Il y a déjà une version qui est sortie, alors que les journalistes ne savent rien.

Au cœur du quartier des Beaudottes, plusieurs groupes de jeunes entre 20 et 30 ans sont réunis, les visages serrés. Après la parution de plusieurs articles pour couvrir le drame qui a eu lieu ce week-end et les révoltes qui ont suivi, ils sont méfiants. Une couverture médiatique retranscrivant la version policière, mettant en avant la camionnette volée et les images d’un bus en feu qui participe à tendre les esprits à la vue de journalistes : « Vous nous dérangez, on est en deuil ! » lance l’un d’eux.

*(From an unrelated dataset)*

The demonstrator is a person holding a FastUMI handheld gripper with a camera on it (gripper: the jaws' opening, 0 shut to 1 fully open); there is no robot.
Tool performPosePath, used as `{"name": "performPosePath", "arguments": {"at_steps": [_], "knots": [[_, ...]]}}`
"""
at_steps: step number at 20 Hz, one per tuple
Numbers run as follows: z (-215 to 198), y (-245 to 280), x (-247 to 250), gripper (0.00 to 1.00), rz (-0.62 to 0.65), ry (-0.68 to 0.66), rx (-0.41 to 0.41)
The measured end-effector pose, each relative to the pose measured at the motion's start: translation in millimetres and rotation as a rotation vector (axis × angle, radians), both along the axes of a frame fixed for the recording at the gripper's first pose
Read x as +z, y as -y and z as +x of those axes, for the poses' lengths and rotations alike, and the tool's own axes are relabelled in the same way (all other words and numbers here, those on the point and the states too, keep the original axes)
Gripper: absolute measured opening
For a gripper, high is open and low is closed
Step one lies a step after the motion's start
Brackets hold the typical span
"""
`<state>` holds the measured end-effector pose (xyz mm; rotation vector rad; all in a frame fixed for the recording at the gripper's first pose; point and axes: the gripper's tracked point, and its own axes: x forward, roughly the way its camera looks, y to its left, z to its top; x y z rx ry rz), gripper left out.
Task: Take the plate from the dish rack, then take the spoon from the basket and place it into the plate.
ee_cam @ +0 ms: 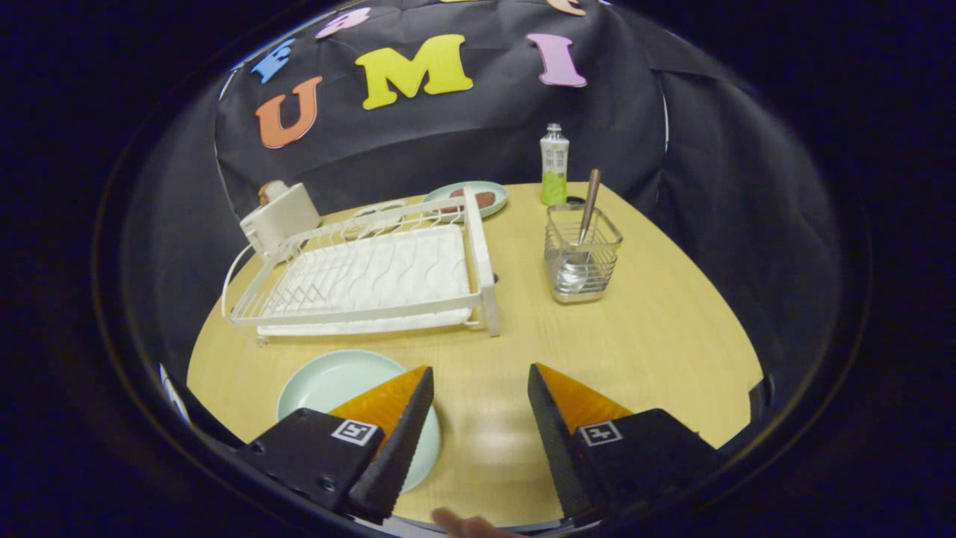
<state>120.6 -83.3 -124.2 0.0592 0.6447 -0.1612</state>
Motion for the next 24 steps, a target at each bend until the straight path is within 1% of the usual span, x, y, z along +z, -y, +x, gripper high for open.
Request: {"name": "performPosePath", "arguments": {"at_steps": [1,2,5,6,9,13,14,15,19,23,24], "knots": [[5,11,4,0.93,-0.018,0.025,-0.017],[9,17,7,0.98,-0.022,0.040,-0.021],[32,40,20,0.99,-0.008,0.110,-0.041],[43,46,23,0.99,-0.001,0.130,-0.036],[84,72,28,0.99,0.022,0.179,-0.028],[141,124,43,0.99,0.033,0.215,-0.076],[155,133,49,0.99,0.037,0.236,-0.071],[167,139,53,0.98,0.041,0.248,-0.057],[208,145,47,0.96,0.062,0.216,0.017],[230,154,41,0.92,0.056,0.195,0.020],[233,155,42,0.81,0.059,0.205,0.023]]}}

Quelques mètres plus loin, deux hommes discutent. Eux aussi méfiants répondent : « Il y a déjà une version qui est sortie, alors que les journalistes ne savent rien. Mais n’importe quelle version qui sort on s’en fout. Il est mort, il est mort. Ça ne sert à rien de donner la nôtre. »

À la maison de quartier Marcel Paul de Sevran, les employés redoutent les nuits de révoltes à venir, et préfèrent appeler à leur droit de retrait et redirigent vers la mairie. La mairie de Sevran, quant à elle, n’a pas répondu à nos sollicitations. L’édile de la commune, Stéphane Blanchet a réagi rapidement via un communiqué après la mort de Jean-Paul : « Nous portons avec la famille, l’exigence de la vérité sur ce qui s’est passé samedi à Sevran (…). Je veux aussi partager notre exigence de vérité pour la mémoire du défunt. Cette exigence est valable dans les médias comme dans nos quartiers ». 

Un deuil porté par toutes les générations

C’est à quelques mètres du collège Evariste Galois de Sevran et au cœur de la cité des Beaudottes que s’est déroulé le drame sous les yeux des habitant·e·s.

« Le jour où c’est arrivé on a entendu du bruit. Ma mère m’a dit de ne pas aller vers la fenêtre au cas où il y aurait une balle, et elle m’a dit de ne plus sortir le soir », raconte l’une des deux élèves de 5ème au collège Galois, bonbons à la main et téléphone dans l’autre, assises devant leur immeuble.

« La cité c’est comme une famille. C’est comme s’ils avaient perdu leur grand frère », déplore un assistant d’éducation du collège Galois. « Ils nous en parlent toute la journée. T’es au collège et tu parles d’un meurtre, ce n’est pas normal. C’est choquant, ils ne peuvent pas être concentrés quand ils viennent à l’école le matin. Il y a un élève qui arrive tous les jours avec le sourire d’habitude, et là il était mal. »

Les voitures de police qui tournent toute la journée alors qu’il y a un mort tué par la police, c’est normal ?

C’est la fin de la journée au collège, tous les élèves sont sur le chemin pour rentrer chez eux. En entendant des camions de police se diriger vers le quartier, un AED se demande : « Les voitures de police qui tournent toute la journée alors qu’il y a un mort tué par la police, c’est normal ? »

« Les élèves sont remontés, ils ont comme envie de se venger. On les comprend d’une certaine manière mais on leur dit de laisser la police faire son travail et qu’eux ils continuent à travailler à l’école. Mais la violence c’est la seule manière qu’ils ont trouvé pour exprimer leur ressenti, regrette-il, ce n’est pas terminé. Ça va refaire 2005, comme les révoltes pour Zyed et Bouna.»

Ce mardi matin c’est le candidat d’extrême droite à la Présidentielle, Eric Zemmour, qui est accueilli au commissariat de Sevran. Une visite politique qui risque de remettre de l’huile sur le feu, dans un quartier encore sous le choc.